» Exercise prompt: Please repeat every line below exactly, from the first to the last.

» Supplied material:
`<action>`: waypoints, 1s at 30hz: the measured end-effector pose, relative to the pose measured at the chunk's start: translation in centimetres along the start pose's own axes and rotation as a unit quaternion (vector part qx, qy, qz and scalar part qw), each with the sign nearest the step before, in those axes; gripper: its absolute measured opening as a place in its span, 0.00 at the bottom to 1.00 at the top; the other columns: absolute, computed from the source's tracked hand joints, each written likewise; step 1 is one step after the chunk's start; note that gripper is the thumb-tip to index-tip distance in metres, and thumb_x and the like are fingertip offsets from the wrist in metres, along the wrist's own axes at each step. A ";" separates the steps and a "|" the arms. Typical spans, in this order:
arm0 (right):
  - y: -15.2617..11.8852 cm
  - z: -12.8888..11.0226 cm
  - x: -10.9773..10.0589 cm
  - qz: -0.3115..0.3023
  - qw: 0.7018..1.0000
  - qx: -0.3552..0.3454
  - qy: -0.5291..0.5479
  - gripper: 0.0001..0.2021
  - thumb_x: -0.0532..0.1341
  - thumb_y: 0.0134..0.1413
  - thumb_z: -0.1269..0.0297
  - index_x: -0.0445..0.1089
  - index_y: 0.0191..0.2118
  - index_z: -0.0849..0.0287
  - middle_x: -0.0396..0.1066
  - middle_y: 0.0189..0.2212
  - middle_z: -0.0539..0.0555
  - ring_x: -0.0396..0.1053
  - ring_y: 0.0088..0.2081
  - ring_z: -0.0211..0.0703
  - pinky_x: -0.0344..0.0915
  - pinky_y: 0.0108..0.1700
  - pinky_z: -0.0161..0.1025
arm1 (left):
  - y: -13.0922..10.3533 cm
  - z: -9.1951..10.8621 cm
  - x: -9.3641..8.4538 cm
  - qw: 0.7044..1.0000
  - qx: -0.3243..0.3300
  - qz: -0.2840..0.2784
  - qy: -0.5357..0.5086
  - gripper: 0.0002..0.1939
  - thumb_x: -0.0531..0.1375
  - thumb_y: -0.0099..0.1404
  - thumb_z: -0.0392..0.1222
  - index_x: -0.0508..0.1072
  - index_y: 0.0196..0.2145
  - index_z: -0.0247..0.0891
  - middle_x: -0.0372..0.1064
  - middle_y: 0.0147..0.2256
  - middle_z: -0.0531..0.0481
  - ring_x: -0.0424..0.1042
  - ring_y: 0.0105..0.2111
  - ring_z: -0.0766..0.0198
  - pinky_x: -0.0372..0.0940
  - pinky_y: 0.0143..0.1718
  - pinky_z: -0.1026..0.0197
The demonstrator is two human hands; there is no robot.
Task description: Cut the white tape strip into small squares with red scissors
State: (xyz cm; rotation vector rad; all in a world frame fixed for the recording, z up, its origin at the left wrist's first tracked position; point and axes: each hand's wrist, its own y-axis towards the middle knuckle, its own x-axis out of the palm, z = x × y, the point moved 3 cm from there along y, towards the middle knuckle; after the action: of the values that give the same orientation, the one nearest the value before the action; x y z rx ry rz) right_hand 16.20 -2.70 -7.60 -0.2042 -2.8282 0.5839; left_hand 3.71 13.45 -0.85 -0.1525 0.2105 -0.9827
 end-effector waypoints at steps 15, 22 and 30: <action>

» Result for this task:
`<action>`: waypoints, 1s at 30hz: the measured end-effector pose, relative to the pose measured at the chunk's start: translation in centimetres along the start pose's own axes and rotation as a unit quaternion (vector part qx, qy, qz and scalar part qw), each with the sign nearest the step before, in those axes; gripper: its absolute measured opening as a place in its span, 0.00 at the bottom to 1.00 at the top; the other columns: absolute, computed from the source's tracked hand joints, each written likewise; step 1 is one step after the chunk's start; note that gripper is the thumb-tip to index-tip distance in metres, and thumb_x and the like are fingertip offsets from the wrist in metres, along the wrist's own axes at each step. A ";" separates the steps and a "|" the arms. Typical spans, in this order:
arm0 (right):
  - y: -15.2617..11.8852 cm
  - z: -12.8888..11.0226 cm
  - x: -10.9773..10.0589 cm
  - qz: -0.3115..0.3023
  - qw: 0.7018..1.0000
  - qx: -0.3552..0.3454
  - qy: -0.5291..0.5479
  - gripper: 0.0001..0.2021
  - thumb_x: -0.0532..0.1341
  - thumb_y: 0.0134..0.1413
  - thumb_z: -0.1269..0.0297
  - index_x: -0.0445..0.1089
  - index_y: 0.0191..0.2118
  - index_z: -0.0849..0.0287
  - middle_x: -0.0396..0.1066
  - middle_y: 0.0189..0.2212
  - middle_z: -0.0539..0.0555
  - ring_x: -0.0396..0.1053
  - ring_y: 0.0088..0.2081
  - ring_z: -0.0211..0.0703
  - pinky_x: -0.0344..0.0915
  - pinky_y: 0.0108..0.1700
  - pinky_z: -0.0161..0.1025
arm1 (left):
  - y: -13.0922..10.3533 cm
  - z: -9.1951..10.8621 cm
  - x: -9.3641..8.4538 cm
  - qw: 0.7044..1.0000
  - qx: -0.3243..0.3300
  - qz: -0.2840..0.2784
  - qy: -0.5357..0.5086
  - gripper: 0.0002..0.1939
  - thumb_x: -0.0531..0.1375
  - thumb_y: -0.0099..0.1404
  - thumb_z: -0.0392..0.1222
  - index_x: -0.0508..0.1072
  - index_y: 0.0196..0.2145
  - index_z: -0.0247..0.0891
  - middle_x: -0.0372..0.1064
  - middle_y: 0.0147..0.2256
  - middle_z: -0.0531..0.0481
  - ring_x: -0.0424..0.1042
  - ring_y: 0.0105..0.2111
  - ring_z: -0.0766..0.0198
  - pinky_x: -0.0372..0.0940
  - pinky_y: 0.0143..0.1718
  - pinky_z: -0.1026..0.0197
The demonstrator is two human hands; there is no robot.
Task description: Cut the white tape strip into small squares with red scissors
State: (xyz cm; rotation vector rad; all in a world frame fixed for the recording, z up, its origin at the left wrist's first tracked position; point and axes: each hand's wrist, its own y-axis towards the middle knuckle, its own x-axis out of the palm, z = x × y, the point moved 3 cm from there along y, towards the middle knuckle; after the action: of the values that give the same orientation, the one nearest the value before the action; x y z rx ry rz) right_hand 16.20 -2.70 -7.60 -0.2042 -2.8282 0.5839; left_hand 3.71 13.45 -0.85 -0.1525 0.2105 -0.9827
 end-effector waypoints at steps 15, 22 and 30: <action>

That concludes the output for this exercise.